The Faeser Ministry is not the only one who sees the need for legal reform. The federal police need the “necessary modern and legally secure legal bases,” says the green interior expert Mihalic. Transport Minister Wissing also said that they were “interested in the law being passed quickly”. But the ball is in the hands of the Ministry of the Interior, they say. Faeser’s people have either not responded to the objections at all or only inadequately.

The police union (GdP) is getting impatient with the delays. “It is incomprehensible that no progress can be seen,” said the GdP chairman responsible for the federal police, Andreas Roßkopf. Federal police officers would eagerly await the additional powers.

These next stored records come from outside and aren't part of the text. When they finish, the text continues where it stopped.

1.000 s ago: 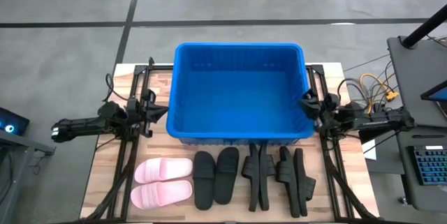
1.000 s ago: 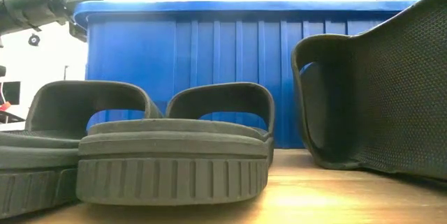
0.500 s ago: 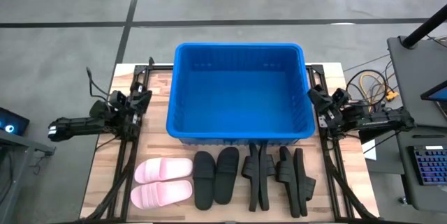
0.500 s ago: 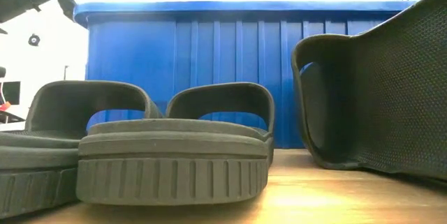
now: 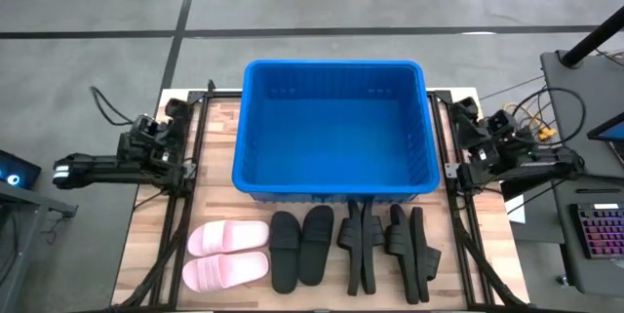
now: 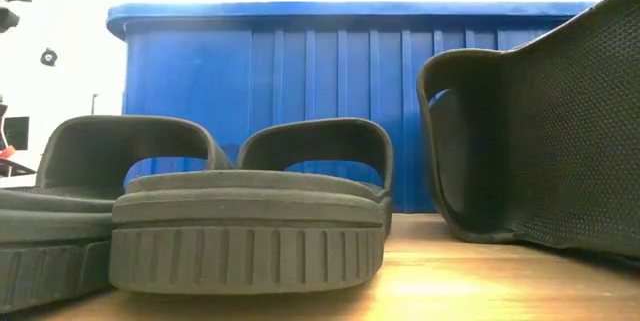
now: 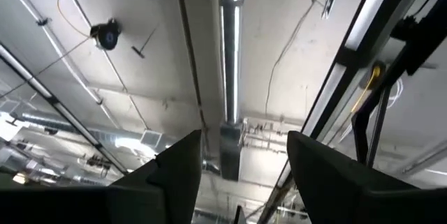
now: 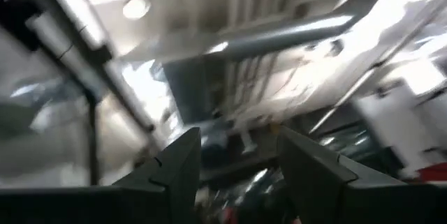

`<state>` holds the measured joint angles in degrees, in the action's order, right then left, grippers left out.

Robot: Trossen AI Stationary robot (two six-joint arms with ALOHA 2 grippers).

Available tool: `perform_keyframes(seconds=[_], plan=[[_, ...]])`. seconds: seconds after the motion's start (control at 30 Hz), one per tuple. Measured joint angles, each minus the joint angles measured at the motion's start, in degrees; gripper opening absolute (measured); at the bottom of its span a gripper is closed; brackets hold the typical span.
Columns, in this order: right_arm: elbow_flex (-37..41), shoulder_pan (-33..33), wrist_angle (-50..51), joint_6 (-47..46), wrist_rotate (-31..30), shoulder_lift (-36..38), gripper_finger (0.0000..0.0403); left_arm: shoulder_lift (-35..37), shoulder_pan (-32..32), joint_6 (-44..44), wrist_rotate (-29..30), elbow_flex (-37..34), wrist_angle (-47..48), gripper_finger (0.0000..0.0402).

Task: Pick and place slides into bin
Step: Put the black slide into the blue organizer bin

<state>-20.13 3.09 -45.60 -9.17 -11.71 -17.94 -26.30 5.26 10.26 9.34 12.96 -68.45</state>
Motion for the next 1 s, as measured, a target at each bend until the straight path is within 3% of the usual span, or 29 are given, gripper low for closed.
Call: perform_keyframes(seconds=[0.1,0.27,0.4,0.5,0.73,1.0], plan=[[-7.1,0.0,14.3,-0.3,5.1,-1.9,0.0182,-4.0,0.0,0.0,0.0,3.7,0.5,0.0195],[-20.3,0.0,42.7,-4.7,5.6,-6.8,0.0182,-10.0,0.0,0.0,0.5,8.9,0.5,0.0195],[-29.7,0.0,57.8,-9.5,6.1,-12.3,0.0182,-12.3,0.0,0.0,0.5,12.2,0.5,0.0195],[-35.5,0.0,64.9,-12.3,9.8,-16.9,0.0182,-14.0,0.0,0.0,0.5,13.4,0.7,0.0195],[-46.3,0.4,76.7,-21.9,25.5,-27.3,0.0182,-17.0,0.0,1.8,1.7,13.4,0.9,0.0195],[-53.8,8.1,89.8,-30.2,26.7,-37.4,0.0182,-18.7,-0.1,8.7,0.7,13.2,0.9,0.0195]])
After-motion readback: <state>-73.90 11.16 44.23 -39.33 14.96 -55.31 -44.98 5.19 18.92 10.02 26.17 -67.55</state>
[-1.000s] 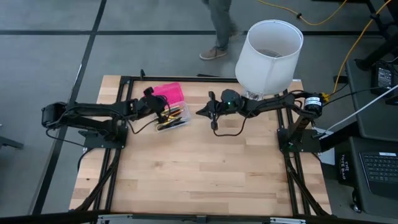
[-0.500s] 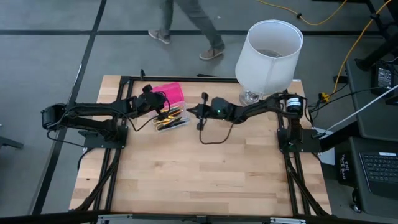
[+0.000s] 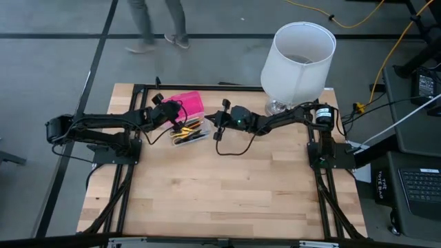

“The amendment to the law is long overdue and the disputes in the coalition must not be carried out on the backs of the officials who are putting their heads down,” said Roßkopf. However, the officials should not be harassed by too many regulations, for example with regard to the issuance of control receipts. “The federal police must not become a toothless tiger,” said Roßkopf.

On March 1, the traffic light now wants to make another attempt to pass the amendment to the law. According to information from WELT, the draft by the Ministry of the Interior will then be back on the federal government’s agenda. Will the reform be decided this time? When asked about the status of the legislative process, a spokesman for the Interior Ministry only said that the “internal government coordination” was ongoing.

But even if the traffic light should actually decide on the paragraphs at the beginning of March: the legislative process is only just beginning. In addition to the Bundestag, the Bundesrat must also agree. The experts at the Ministry of the Interior should well remember the difficulties that can arise in view of the failure during the term of office of Faeser’s predecessor, Horst Seehofer.